Очнулась я от запаха цветов, вокруг было тихо-тихо, а небо надо мной было в больших кучерявых облаках. Там, высоко над облаками вдруг появился силуэт самолётика оставляющего за собой двойной след от реактивного двигателя. Интересно, откуда он в 1943 году, подумалось мне? А где мой окоп, где немцы, и где я сама?
Без больших усилий мне удалось привстать и оглядеться. Гм. Я лежала в своей грязной гимнастёрке, немецкой юбке, и в кирзовых сапогах посреди клумбы с цветами обложенной выкрашенными в разный цвет кирпичами. Обалдеть!
Совсем рядом была детская площадка с качелькой, круселью и песочницей. Поодаль стоял одноэтажный короб здания сложенный из бетонных панелей. Погоди, так это же детский сад? Я валяюсь на клумбе в детском саду? Меня что, снова перенесло ... обратно в будущее … но уже в своём женском облике?
Я встала, отряхнула юбку и поправив на уже серьёзно выделяющемся животе привычный ремень, аккуратно стараясь не потоптать цветы, вылезла из клумбы. Погоди, на мне же кобура с револьвером! Если я снова в своём времени, то её лучше снять и убрать с глаз долой.
Интересно какой сейчас год и где я? Блин, и во что упрятать кобуру? Однако вон под грибком лежит забытый кем-то детский рюкзачок, пусть меня простит этот ребёнок, но он для меня сейчас нужнее. Так, кобуру убираем, и пора линять с территории садика. Кстати. Если никого нет и садик закрыт, то тут сегодня точно суббота или воскресение. Только разборок со сторожем мне и не хватает.
Слава богу, калитка не на замке, и я просто выхожу начиная оглядываться. Сменить бы гимнастёрку на что другое, юбка-то и такая сойдёт. Да и сапоги, в общем-то тоже не так страшны. Но верх? Вот верх лучше бы поменять, да и расчесаться бы не мешало.
Шедшая мимо немолодая женщина обратила на меня внимание и поколебавшись мгновение, сказала мне, - Да уж дочка, ты похоже только, что из настоящего боя вышла? И как там на войне?
- А страшно там. Страшно, - на полном серьёзе ответила ей я. – Буквально три минуты назад я подорвала себя и трёх карателей последними моими гранатами. И погибла.
- Однако и не весёлый у вас ответ получился. Какой месяц, - кивнув на мой живот, спросила она меня.
- Шестой пошёл. И похоже я буду жить, это меня уже радует. А можно вас попросить … дать мне хоть что ни будь из одежды, а то я в своей гимнастёрке явно не вписываюсь в этот мир. Если не жалко.

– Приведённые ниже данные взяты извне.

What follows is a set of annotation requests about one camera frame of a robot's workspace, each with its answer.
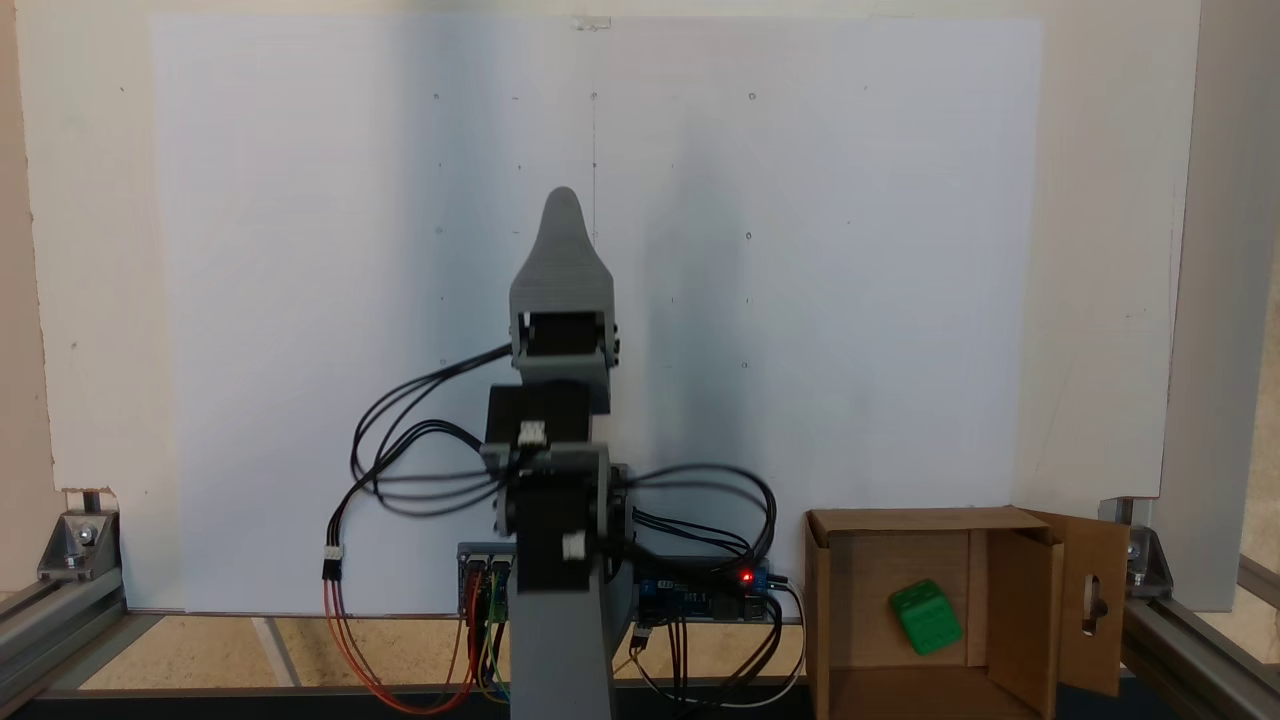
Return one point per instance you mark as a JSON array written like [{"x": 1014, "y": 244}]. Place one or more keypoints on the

- А есть милая, найдётся. Пойдём, я вон в том доме живу. Мой балкон с цветами. Чаю попьём, поболтаем. Мне гость развлечение, а тебе из дочериного чего ни будь да подберём. Как уехала дочка в Москву, так только письма изредка и получаю. Старые одёжки велела выбросить или раздарить. Легко пришли, не жалко. Меня Агафьей Тихоновной можешь звать. Вдовая я.
- Спасибо тётя Агафья, а я Пелагея, а вот отчество и фамилии у меня и свои и чужие.
Агафья молча кивнула ей, они вошли в подъезд, и на лифте поднялись на четвёртый этаж. Хозяйка, открыв двери, чуть подтолкнув Пелагею в спину, сказала. - Входи дочка, мой дом твой дом, а тебе похоже после пережитого душу успокоить надо, ты поживи пока у меня, а там посмотрим.
Вечером лёжа на раскладушке в первый раз за много лет вымывшаяся в ванне Пелагея снова прокрутила откровенный разговор, что произошел между хозяйкой и ею, и подумала, что какое же счастье, что нашёлся человек, без оговорок принявший её жизнь за правду. Это ли не ещё одно чудо жизни?
Заодно она выяснила, что уже сегодня, где-то там, в лагере умер юноша Марк, а ещё через день его заплаканным родителям принесут конверт с партизанскими фотографиями девушки Пелагеи.